**What you are asked to do**. Write out the opening lines of the data word for word, up to and including the line with "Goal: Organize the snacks", and leave every picture and every later line out.

**The data**.
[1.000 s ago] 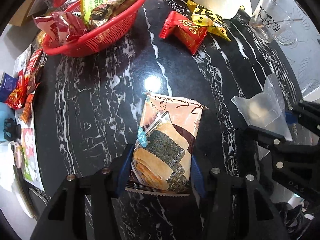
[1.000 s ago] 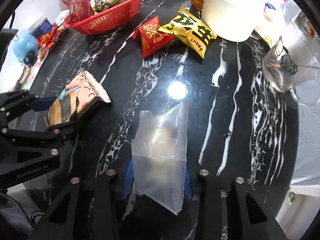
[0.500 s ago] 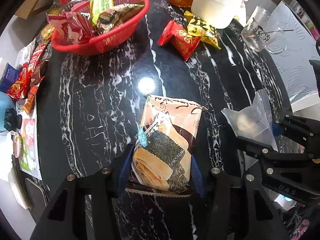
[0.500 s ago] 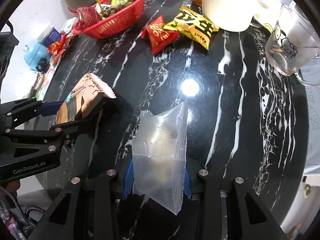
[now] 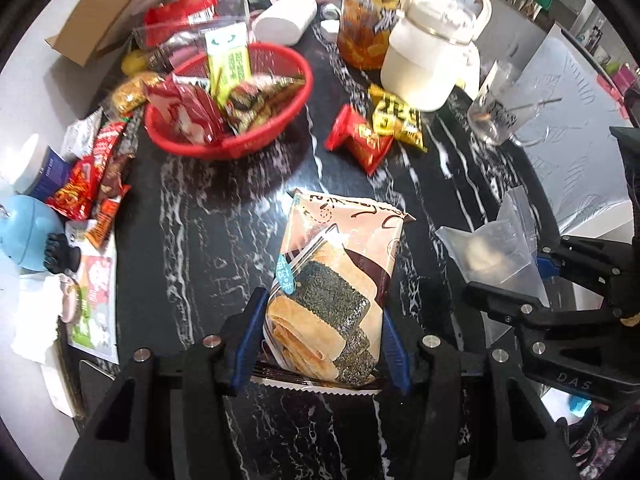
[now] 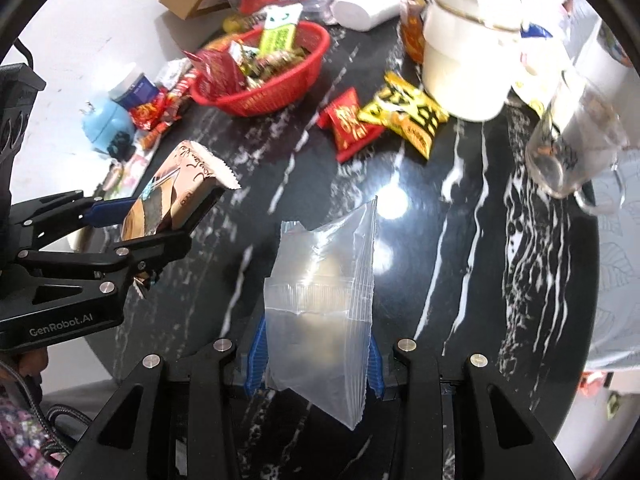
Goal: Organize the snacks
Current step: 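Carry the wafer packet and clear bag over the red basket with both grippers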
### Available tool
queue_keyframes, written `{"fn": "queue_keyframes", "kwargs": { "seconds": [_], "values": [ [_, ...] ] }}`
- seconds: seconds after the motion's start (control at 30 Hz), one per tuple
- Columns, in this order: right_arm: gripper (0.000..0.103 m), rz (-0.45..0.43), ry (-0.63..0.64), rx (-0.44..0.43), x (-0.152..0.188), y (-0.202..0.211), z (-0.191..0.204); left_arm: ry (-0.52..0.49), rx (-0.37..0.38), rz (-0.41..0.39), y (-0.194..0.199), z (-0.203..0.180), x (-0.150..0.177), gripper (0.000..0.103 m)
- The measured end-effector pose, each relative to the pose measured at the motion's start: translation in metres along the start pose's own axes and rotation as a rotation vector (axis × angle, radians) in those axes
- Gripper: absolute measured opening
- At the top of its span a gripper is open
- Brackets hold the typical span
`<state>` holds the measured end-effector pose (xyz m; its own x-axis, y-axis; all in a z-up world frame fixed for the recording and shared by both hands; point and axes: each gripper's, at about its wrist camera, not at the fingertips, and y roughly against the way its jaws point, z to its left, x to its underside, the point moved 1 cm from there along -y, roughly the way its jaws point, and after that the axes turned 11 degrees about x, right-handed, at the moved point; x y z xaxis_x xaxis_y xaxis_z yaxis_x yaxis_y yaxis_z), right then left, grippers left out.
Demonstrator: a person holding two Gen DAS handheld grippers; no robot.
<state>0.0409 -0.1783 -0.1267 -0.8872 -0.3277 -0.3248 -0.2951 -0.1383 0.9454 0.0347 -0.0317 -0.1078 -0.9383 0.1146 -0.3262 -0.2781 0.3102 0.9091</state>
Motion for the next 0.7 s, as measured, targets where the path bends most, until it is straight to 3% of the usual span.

**Exercise solution**.
[1.000 s ago] 
[1.000 s ago] 
[0.500 s ago] 
[0.500 s ago] 
[now] 
[now] 
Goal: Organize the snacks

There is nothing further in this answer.